■ **Try it**:
Please print the data again exactly as given.

■ **Provided material**:
________________

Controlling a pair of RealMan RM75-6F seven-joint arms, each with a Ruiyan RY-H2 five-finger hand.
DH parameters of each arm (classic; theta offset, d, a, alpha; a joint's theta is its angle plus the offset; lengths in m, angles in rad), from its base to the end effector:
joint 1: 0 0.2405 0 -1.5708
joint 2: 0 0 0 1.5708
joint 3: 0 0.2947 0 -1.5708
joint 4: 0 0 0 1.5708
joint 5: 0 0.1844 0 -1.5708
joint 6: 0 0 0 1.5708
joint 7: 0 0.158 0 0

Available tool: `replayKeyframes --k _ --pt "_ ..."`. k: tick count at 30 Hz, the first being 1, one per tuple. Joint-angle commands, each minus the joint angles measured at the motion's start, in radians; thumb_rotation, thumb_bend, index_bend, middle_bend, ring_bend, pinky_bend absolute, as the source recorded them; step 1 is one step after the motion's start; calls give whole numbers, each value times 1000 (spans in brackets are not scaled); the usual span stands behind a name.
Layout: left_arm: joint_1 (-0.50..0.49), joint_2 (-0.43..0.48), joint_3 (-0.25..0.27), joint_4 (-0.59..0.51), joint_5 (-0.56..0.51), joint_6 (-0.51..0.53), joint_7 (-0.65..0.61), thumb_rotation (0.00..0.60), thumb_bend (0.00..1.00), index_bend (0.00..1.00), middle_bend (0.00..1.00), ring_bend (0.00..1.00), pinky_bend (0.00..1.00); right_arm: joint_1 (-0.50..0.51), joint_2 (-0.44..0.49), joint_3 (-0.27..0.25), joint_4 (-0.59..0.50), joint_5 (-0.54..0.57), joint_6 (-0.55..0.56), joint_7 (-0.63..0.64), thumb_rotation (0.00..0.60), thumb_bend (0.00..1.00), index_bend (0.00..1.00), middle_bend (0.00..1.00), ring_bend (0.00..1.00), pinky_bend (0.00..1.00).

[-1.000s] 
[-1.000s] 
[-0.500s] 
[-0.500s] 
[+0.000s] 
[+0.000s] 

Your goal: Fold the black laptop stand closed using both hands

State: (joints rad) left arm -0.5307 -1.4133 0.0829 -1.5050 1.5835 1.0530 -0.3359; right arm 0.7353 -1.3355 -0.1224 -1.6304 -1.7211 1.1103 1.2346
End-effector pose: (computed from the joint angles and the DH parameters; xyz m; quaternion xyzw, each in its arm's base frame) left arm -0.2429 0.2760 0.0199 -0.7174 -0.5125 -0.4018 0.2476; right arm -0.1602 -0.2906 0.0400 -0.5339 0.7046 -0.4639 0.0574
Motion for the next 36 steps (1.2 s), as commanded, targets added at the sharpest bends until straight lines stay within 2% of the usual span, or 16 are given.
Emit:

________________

■ **Your solution**:
Controlling a pair of RealMan RM75-6F seven-joint arms, each with a Ruiyan RY-H2 five-finger hand.
DH parameters of each arm (classic; theta offset, d, a, alpha; a joint's theta is its angle plus the offset; lengths in m, angles in rad), from its base to the end effector:
joint 1: 0 0.2405 0 -1.5708
joint 2: 0 0 0 1.5708
joint 3: 0 0.2947 0 -1.5708
joint 4: 0 0 0 1.5708
joint 5: 0 0.1844 0 -1.5708
joint 6: 0 0 0 1.5708
joint 7: 0 0.158 0 0

Available tool: `replayKeyframes --k _ --pt "_ ..."`. k: tick count at 30 Hz, the first being 1, one per tuple. Joint-angle commands, each minus the joint angles measured at the motion's start, in radians; thumb_rotation, thumb_bend, index_bend, middle_bend, ring_bend, pinky_bend absolute, as the source recorded them; step 1 is one step after the motion's start; calls give whole numbers, each value times 1000 (spans in brackets are not scaled); the usual span stands behind a name.
Layout: left_arm: joint_1 (-0.50..0.49), joint_2 (-0.43..0.48), joint_3 (-0.25..0.27), joint_4 (-0.59..0.51), joint_5 (-0.56..0.51), joint_6 (-0.51..0.53), joint_7 (-0.65..0.61), thumb_rotation (0.00..0.60), thumb_bend (0.00..1.00), index_bend (0.00..1.00), middle_bend (0.00..1.00), ring_bend (0.00..1.00), pinky_bend (0.00..1.00); right_arm: joint_1 (-0.50..0.51), joint_2 (-0.44..0.49), joint_3 (-0.27..0.25), joint_4 (-0.59..0.50), joint_5 (-0.54..0.57), joint_6 (-0.55..0.56), joint_7 (-0.63..0.64), thumb_rotation (0.00..0.60), thumb_bend (0.00..1.00), index_bend (0.00..1.00), middle_bend (0.00..1.00), ring_bend (0.00..1.00), pinky_bend (0.00..1.00).

[-1.000s] 
[-1.000s] 
[-0.500s] 
[-0.500s] 
[+0.000s] 
[+0.000s] 

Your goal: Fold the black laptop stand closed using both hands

State: (joints rad) left arm -0.5307 -1.4133 0.0829 -1.5050 1.5835 1.0530 -0.3359; right arm 0.7353 -1.3355 -0.1224 -1.6304 -1.7211 1.1103 1.2346
End-effector pose: (computed from the joint angles and the DH parameters; xyz m; quaternion xyzw, each in its arm's base frame) left arm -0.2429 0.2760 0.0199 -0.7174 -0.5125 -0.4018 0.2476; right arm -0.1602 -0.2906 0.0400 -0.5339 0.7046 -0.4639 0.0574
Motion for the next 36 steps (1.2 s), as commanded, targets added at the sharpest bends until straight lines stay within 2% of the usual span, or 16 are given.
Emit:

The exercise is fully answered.